Officials in Ho Chi Minh City, Vietnam’s financial hub in the south, are discussing plans to impose heavy fines on Chinese tourists who “disrespect Vietnam’s culture and history” and are issuing Mandarin-language dos and don'ts targeting their northern neighbors.
The move comes after footage surfaced online of Chinese travelers harassing a banana hawker in Da Nang, a South China Sea coastal retreat that's popular among Chinese visitors. The clip only fueled nationalistic sentiments, which have been surging since The Hague-based Permanent Court of Arbitration ruled against Beijing’s territorial claims in the disputed maritime region, to which Hanoi is a claimant.
Talking to VOA’s Vietnamese service, Mai Chi, a Ho Chi Minh-based tour guide for Chinese travelers, said intense Vietnamese reaction to the clip seems “politically motivated.”
“In the past, when Vietnam and China retained friendly relations, issues related to Chinese tourists were not reported much," Chi said. "But now, due to the political things going on, they were propagandized.”
Despite the apparent tensions, Chi says recent guided tours have yet to see any overtly hostile attitudes toward her clients. On Thursday, however, Vietnam's VnExpress International reported that Vietnam’s Ministry of Culture, Sports and Tourism asked local police to expel 66 Chinese nationals, including tour guides, working illegally in the travel industry in the central province of Khanh Hoa.
The Vietnamese National Administration of Tourism early this month reportedly asked its Chinese counterpart to deal strictly with tourists who misbehave or break local laws when visiting Vietnam.
Around 1.8 million Chinese tourists visited the Southeast Asian country last year. This year, the number is expected to hit a record 2 million visitors.
In a separate development, some Da Nang residents have expressed concern over suspected jamming of radio transmissions, but Vietnam’s broadcast watchdog blamed technical errors for the issue.

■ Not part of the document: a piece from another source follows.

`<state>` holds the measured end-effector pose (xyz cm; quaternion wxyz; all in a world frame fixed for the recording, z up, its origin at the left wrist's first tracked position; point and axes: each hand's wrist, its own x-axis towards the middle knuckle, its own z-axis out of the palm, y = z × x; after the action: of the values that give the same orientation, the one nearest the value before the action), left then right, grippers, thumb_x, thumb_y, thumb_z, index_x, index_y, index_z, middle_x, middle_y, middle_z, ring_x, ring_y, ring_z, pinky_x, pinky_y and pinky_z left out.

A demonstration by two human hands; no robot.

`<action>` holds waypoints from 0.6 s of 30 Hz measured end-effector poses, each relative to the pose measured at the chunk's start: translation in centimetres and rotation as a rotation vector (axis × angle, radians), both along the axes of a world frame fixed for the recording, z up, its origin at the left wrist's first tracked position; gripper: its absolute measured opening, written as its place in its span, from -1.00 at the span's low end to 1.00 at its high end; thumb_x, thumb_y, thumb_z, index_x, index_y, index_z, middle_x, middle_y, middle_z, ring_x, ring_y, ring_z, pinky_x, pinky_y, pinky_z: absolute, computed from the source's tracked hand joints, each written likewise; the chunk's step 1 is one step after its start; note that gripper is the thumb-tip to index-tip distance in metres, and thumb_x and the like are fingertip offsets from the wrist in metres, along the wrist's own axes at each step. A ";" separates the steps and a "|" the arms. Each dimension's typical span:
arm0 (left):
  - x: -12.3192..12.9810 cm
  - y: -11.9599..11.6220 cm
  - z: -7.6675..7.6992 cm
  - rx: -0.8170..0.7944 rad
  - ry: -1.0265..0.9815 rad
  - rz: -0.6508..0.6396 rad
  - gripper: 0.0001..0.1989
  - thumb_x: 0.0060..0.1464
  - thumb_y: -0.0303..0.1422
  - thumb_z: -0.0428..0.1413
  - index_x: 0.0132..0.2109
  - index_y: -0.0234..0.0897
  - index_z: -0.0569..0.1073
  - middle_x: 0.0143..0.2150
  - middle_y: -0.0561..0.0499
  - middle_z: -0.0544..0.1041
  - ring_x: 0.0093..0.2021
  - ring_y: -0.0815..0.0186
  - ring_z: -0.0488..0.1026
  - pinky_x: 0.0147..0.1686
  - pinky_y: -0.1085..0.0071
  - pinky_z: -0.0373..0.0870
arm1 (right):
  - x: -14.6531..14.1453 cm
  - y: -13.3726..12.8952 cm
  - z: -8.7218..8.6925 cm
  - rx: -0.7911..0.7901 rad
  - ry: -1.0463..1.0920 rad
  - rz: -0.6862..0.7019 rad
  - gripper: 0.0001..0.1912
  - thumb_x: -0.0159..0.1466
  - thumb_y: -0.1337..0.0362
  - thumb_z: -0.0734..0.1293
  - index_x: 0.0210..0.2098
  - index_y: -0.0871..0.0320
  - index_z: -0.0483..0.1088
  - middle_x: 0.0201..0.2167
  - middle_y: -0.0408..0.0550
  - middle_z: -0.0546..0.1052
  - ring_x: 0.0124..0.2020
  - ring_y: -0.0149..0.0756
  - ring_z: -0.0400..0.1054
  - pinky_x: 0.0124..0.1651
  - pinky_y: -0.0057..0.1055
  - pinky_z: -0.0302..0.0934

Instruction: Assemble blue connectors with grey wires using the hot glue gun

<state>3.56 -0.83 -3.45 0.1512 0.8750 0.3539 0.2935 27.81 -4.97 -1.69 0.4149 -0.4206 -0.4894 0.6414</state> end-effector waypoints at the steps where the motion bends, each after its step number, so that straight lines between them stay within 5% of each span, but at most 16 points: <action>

Recent social media chatter about broadcast interference in at least two coastal provinces have alleged that China is jamming signals. A local official in Ngu Hanh Son district was quoted by Vietnamese media as saying that authorities suspect the interference comes from the sea.
Huynh Quang Trung, a Ngu Hanh Son district official, told VOA's Vietnamese service on Thursday that the issue has been resolved.
“The radio system has been replaced, and there is no longer any problem,” he said.
Officials said an initial investigation found that there had not been deliberate jamming, and instead placed blame on a “technical issue.”
This report was produced in collaboration with VOA's Vietnamese service.